- What you will do: An exact repetition of all the entries that follow is required.

Stored dataset items

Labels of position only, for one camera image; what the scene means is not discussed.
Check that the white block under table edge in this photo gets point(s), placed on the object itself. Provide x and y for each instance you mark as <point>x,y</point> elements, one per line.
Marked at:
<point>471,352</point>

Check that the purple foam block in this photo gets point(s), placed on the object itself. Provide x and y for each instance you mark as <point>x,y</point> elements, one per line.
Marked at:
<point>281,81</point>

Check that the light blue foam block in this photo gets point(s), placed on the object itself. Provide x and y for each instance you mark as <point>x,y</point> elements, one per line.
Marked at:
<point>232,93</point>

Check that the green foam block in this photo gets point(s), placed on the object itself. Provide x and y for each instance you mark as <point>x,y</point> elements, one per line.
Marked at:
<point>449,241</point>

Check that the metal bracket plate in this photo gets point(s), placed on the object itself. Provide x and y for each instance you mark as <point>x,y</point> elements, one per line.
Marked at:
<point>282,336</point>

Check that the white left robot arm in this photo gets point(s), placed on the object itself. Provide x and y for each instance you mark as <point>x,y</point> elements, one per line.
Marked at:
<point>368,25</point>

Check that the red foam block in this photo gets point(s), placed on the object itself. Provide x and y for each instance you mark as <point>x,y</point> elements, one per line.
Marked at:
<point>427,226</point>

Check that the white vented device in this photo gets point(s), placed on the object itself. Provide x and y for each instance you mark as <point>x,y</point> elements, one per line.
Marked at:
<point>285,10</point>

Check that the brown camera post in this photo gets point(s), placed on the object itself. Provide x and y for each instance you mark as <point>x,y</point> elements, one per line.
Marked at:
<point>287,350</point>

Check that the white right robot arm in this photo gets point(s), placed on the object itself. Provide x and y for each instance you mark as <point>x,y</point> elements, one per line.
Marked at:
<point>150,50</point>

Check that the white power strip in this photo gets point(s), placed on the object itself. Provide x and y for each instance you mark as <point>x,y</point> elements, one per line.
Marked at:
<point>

- Solution:
Labels of position only, for one camera image; what the scene means is not discussed.
Check that the white block under table edge in this photo gets point(s), placed on the object itself. Provide x and y for each instance you mark as <point>x,y</point> elements, one per line.
Marked at:
<point>471,352</point>

Check that the purple foam block in this photo gets point(s), placed on the object itself. Provide x and y for each instance you mark as <point>x,y</point> elements, one per line.
Marked at:
<point>281,81</point>

Check that the light blue foam block in this photo gets point(s), placed on the object itself. Provide x and y for each instance you mark as <point>x,y</point> elements, one per line.
Marked at:
<point>232,93</point>

Check that the green foam block in this photo gets point(s), placed on the object itself. Provide x and y for each instance you mark as <point>x,y</point> elements, one per line.
Marked at:
<point>449,241</point>

Check that the metal bracket plate in this photo gets point(s), placed on the object itself. Provide x and y for each instance you mark as <point>x,y</point> elements, one per line.
Marked at:
<point>282,336</point>

Check that the white left robot arm in this photo gets point(s), placed on the object itself. Provide x and y for each instance you mark as <point>x,y</point> elements, one per line.
Marked at:
<point>368,25</point>

Check that the red foam block in this photo gets point(s), placed on the object itself. Provide x and y for each instance you mark as <point>x,y</point> elements, one per line.
Marked at:
<point>427,226</point>

Check that the white vented device in this photo gets point(s), placed on the object itself. Provide x and y for each instance you mark as <point>x,y</point> elements, one per line.
Marked at:
<point>285,10</point>

Check that the brown camera post in this photo gets point(s), placed on the object itself. Provide x and y for each instance you mark as <point>x,y</point> elements, one per line.
Marked at:
<point>287,350</point>

Check that the white right robot arm in this photo gets point(s), placed on the object itself. Provide x and y for each instance you mark as <point>x,y</point> elements, one per line.
Marked at:
<point>150,50</point>

Check that the white power strip in this photo gets point(s), placed on the object itself. Provide x and y for each instance you mark as <point>x,y</point> elements, one per line.
Marked at:
<point>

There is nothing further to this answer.